[Dataset excerpts]
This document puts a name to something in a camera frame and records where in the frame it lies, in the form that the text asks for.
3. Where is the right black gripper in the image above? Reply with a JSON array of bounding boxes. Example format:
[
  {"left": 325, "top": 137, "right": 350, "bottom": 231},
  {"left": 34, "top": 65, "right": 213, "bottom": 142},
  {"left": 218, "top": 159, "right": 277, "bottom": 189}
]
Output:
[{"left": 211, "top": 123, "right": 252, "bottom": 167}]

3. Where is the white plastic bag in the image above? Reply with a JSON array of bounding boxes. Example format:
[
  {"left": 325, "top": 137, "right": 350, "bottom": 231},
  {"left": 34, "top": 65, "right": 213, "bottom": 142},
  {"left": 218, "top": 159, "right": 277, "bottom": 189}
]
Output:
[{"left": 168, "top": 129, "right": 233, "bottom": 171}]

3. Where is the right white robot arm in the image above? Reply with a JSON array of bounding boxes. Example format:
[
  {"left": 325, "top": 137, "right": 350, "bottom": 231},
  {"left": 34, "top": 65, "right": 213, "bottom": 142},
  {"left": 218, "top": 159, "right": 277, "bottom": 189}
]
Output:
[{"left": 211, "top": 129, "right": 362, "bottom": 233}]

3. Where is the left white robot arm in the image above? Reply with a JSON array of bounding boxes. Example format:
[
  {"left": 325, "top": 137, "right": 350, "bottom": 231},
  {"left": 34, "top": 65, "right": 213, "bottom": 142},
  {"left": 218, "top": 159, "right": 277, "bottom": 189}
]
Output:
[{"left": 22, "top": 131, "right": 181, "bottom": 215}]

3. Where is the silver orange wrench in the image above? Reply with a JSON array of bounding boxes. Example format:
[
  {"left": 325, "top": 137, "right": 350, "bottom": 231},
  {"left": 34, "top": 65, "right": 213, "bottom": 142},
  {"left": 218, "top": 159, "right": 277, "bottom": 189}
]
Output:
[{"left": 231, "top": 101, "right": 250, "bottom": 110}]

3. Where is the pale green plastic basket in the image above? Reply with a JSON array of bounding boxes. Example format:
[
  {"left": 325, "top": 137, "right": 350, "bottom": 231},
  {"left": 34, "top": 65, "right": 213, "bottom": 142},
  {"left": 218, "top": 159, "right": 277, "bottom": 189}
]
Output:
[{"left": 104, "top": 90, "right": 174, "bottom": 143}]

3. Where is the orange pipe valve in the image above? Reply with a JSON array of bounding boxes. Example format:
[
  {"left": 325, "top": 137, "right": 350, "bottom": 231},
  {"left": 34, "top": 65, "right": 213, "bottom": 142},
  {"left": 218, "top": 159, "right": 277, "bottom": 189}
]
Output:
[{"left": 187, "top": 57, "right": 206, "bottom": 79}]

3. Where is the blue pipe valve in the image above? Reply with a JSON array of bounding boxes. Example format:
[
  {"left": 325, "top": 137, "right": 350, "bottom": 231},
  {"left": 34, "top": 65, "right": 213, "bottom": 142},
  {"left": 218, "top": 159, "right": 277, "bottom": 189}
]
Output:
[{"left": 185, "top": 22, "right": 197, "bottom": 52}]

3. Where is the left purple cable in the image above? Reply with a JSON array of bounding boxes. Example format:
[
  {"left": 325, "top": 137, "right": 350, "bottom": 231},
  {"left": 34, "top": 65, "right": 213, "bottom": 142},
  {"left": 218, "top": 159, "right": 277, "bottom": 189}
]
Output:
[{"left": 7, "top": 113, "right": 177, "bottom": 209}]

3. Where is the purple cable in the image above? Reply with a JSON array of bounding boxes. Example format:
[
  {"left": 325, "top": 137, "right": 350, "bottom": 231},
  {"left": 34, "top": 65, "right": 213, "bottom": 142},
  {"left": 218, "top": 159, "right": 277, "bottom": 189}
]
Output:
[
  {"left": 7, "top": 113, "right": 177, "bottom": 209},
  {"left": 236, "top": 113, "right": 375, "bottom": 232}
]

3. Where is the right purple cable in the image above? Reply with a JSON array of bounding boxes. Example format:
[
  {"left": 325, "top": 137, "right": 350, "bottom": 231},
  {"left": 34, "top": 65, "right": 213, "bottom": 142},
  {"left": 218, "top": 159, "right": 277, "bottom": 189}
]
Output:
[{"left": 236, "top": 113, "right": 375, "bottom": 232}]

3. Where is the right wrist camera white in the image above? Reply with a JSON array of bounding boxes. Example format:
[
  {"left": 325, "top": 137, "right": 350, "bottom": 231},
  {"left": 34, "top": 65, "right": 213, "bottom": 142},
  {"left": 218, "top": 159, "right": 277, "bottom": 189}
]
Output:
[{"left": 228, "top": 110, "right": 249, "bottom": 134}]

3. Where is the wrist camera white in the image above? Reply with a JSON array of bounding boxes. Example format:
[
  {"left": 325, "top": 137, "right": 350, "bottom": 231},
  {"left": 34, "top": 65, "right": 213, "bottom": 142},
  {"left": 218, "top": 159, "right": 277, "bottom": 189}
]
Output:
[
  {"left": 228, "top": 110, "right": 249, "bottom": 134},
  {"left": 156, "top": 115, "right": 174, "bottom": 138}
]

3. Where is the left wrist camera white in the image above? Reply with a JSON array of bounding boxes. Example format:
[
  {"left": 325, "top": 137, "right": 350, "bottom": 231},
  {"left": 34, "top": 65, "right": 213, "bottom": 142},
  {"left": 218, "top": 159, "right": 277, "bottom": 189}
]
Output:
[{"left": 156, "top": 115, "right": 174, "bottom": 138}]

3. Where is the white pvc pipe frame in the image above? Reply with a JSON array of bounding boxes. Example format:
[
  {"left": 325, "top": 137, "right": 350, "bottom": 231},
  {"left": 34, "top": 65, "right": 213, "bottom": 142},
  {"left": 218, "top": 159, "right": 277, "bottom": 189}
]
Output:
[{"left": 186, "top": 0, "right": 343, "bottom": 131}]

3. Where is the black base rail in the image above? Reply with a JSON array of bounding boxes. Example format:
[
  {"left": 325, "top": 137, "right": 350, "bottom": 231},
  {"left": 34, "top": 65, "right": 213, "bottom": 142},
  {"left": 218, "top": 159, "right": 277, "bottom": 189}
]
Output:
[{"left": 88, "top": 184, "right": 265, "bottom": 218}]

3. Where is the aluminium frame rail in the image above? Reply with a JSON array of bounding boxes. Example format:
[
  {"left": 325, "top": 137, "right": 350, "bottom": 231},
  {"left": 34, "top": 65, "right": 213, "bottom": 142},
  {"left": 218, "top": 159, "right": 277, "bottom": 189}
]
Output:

* **Problem requirements**
What you output should match every line above exactly.

* **Output for this task**
This document puts a name to something in a camera frame and records where in the frame it lies, in the form that the text asks for.
3. Where is the right black gripper in the image above? Reply with a JSON array of bounding boxes. Example format:
[
  {"left": 325, "top": 137, "right": 350, "bottom": 231},
  {"left": 34, "top": 65, "right": 213, "bottom": 142},
  {"left": 218, "top": 159, "right": 277, "bottom": 189}
]
Output:
[{"left": 211, "top": 123, "right": 252, "bottom": 167}]

3. Where is the white plastic bag in the image above? Reply with a JSON array of bounding boxes. Example format:
[
  {"left": 325, "top": 137, "right": 350, "bottom": 231},
  {"left": 34, "top": 65, "right": 213, "bottom": 142},
  {"left": 218, "top": 159, "right": 277, "bottom": 189}
]
Output:
[{"left": 168, "top": 129, "right": 233, "bottom": 171}]

3. Where is the right white robot arm in the image above? Reply with a JSON array of bounding boxes. Example format:
[
  {"left": 325, "top": 137, "right": 350, "bottom": 231},
  {"left": 34, "top": 65, "right": 213, "bottom": 142},
  {"left": 218, "top": 159, "right": 277, "bottom": 189}
]
Output:
[{"left": 211, "top": 129, "right": 362, "bottom": 233}]

3. Where is the left white robot arm in the image above? Reply with a JSON array of bounding boxes. Example format:
[
  {"left": 325, "top": 137, "right": 350, "bottom": 231},
  {"left": 34, "top": 65, "right": 213, "bottom": 142},
  {"left": 218, "top": 159, "right": 277, "bottom": 189}
]
Output:
[{"left": 22, "top": 131, "right": 181, "bottom": 215}]

3. Where is the silver orange wrench in the image above? Reply with a JSON array of bounding boxes. Example format:
[
  {"left": 325, "top": 137, "right": 350, "bottom": 231},
  {"left": 34, "top": 65, "right": 213, "bottom": 142},
  {"left": 218, "top": 159, "right": 277, "bottom": 189}
]
Output:
[{"left": 231, "top": 101, "right": 250, "bottom": 110}]

3. Where is the pale green plastic basket in the image above? Reply with a JSON array of bounding boxes. Example format:
[
  {"left": 325, "top": 137, "right": 350, "bottom": 231},
  {"left": 34, "top": 65, "right": 213, "bottom": 142},
  {"left": 218, "top": 159, "right": 277, "bottom": 189}
]
Output:
[{"left": 104, "top": 90, "right": 174, "bottom": 143}]

3. Where is the orange pipe valve in the image above? Reply with a JSON array of bounding boxes. Example format:
[
  {"left": 325, "top": 137, "right": 350, "bottom": 231},
  {"left": 34, "top": 65, "right": 213, "bottom": 142},
  {"left": 218, "top": 159, "right": 277, "bottom": 189}
]
Output:
[{"left": 187, "top": 57, "right": 206, "bottom": 79}]

3. Where is the blue pipe valve in the image above? Reply with a JSON array of bounding boxes. Example format:
[
  {"left": 325, "top": 137, "right": 350, "bottom": 231},
  {"left": 34, "top": 65, "right": 213, "bottom": 142},
  {"left": 218, "top": 159, "right": 277, "bottom": 189}
]
Output:
[{"left": 185, "top": 22, "right": 197, "bottom": 52}]

3. Where is the left purple cable in the image above? Reply with a JSON array of bounding boxes. Example format:
[
  {"left": 325, "top": 137, "right": 350, "bottom": 231},
  {"left": 34, "top": 65, "right": 213, "bottom": 142},
  {"left": 218, "top": 159, "right": 277, "bottom": 189}
]
Output:
[{"left": 7, "top": 113, "right": 177, "bottom": 209}]

3. Where is the purple cable in the image above? Reply with a JSON array of bounding boxes. Example format:
[
  {"left": 325, "top": 137, "right": 350, "bottom": 231},
  {"left": 34, "top": 65, "right": 213, "bottom": 142},
  {"left": 218, "top": 159, "right": 277, "bottom": 189}
]
Output:
[
  {"left": 7, "top": 113, "right": 177, "bottom": 209},
  {"left": 236, "top": 113, "right": 375, "bottom": 232}
]

3. Where is the right purple cable in the image above? Reply with a JSON array of bounding boxes. Example format:
[
  {"left": 325, "top": 137, "right": 350, "bottom": 231},
  {"left": 34, "top": 65, "right": 213, "bottom": 142},
  {"left": 218, "top": 159, "right": 277, "bottom": 189}
]
Output:
[{"left": 236, "top": 113, "right": 375, "bottom": 232}]

3. Where is the right wrist camera white in the image above? Reply with a JSON array of bounding boxes. Example format:
[
  {"left": 325, "top": 137, "right": 350, "bottom": 231},
  {"left": 34, "top": 65, "right": 213, "bottom": 142},
  {"left": 218, "top": 159, "right": 277, "bottom": 189}
]
Output:
[{"left": 228, "top": 110, "right": 249, "bottom": 134}]

3. Where is the wrist camera white in the image above? Reply with a JSON array of bounding boxes. Example format:
[
  {"left": 325, "top": 137, "right": 350, "bottom": 231},
  {"left": 34, "top": 65, "right": 213, "bottom": 142},
  {"left": 218, "top": 159, "right": 277, "bottom": 189}
]
Output:
[
  {"left": 228, "top": 110, "right": 249, "bottom": 134},
  {"left": 156, "top": 115, "right": 174, "bottom": 138}
]

3. Where is the left wrist camera white in the image above? Reply with a JSON array of bounding boxes. Example format:
[
  {"left": 325, "top": 137, "right": 350, "bottom": 231},
  {"left": 34, "top": 65, "right": 213, "bottom": 142},
  {"left": 218, "top": 159, "right": 277, "bottom": 189}
]
Output:
[{"left": 156, "top": 115, "right": 174, "bottom": 138}]

3. Where is the white pvc pipe frame in the image above? Reply with a JSON array of bounding boxes. Example format:
[
  {"left": 325, "top": 137, "right": 350, "bottom": 231},
  {"left": 34, "top": 65, "right": 213, "bottom": 142},
  {"left": 218, "top": 159, "right": 277, "bottom": 189}
]
Output:
[{"left": 186, "top": 0, "right": 343, "bottom": 131}]

3. Where is the black base rail in the image above? Reply with a JSON array of bounding boxes. Example format:
[
  {"left": 325, "top": 137, "right": 350, "bottom": 231},
  {"left": 34, "top": 65, "right": 213, "bottom": 142},
  {"left": 218, "top": 159, "right": 277, "bottom": 189}
]
Output:
[{"left": 88, "top": 184, "right": 265, "bottom": 218}]

3. Where is the aluminium frame rail in the image above? Reply with a JSON array of bounding boxes. Example format:
[
  {"left": 325, "top": 137, "right": 350, "bottom": 231},
  {"left": 34, "top": 65, "right": 213, "bottom": 142},
  {"left": 218, "top": 159, "right": 277, "bottom": 189}
]
Output:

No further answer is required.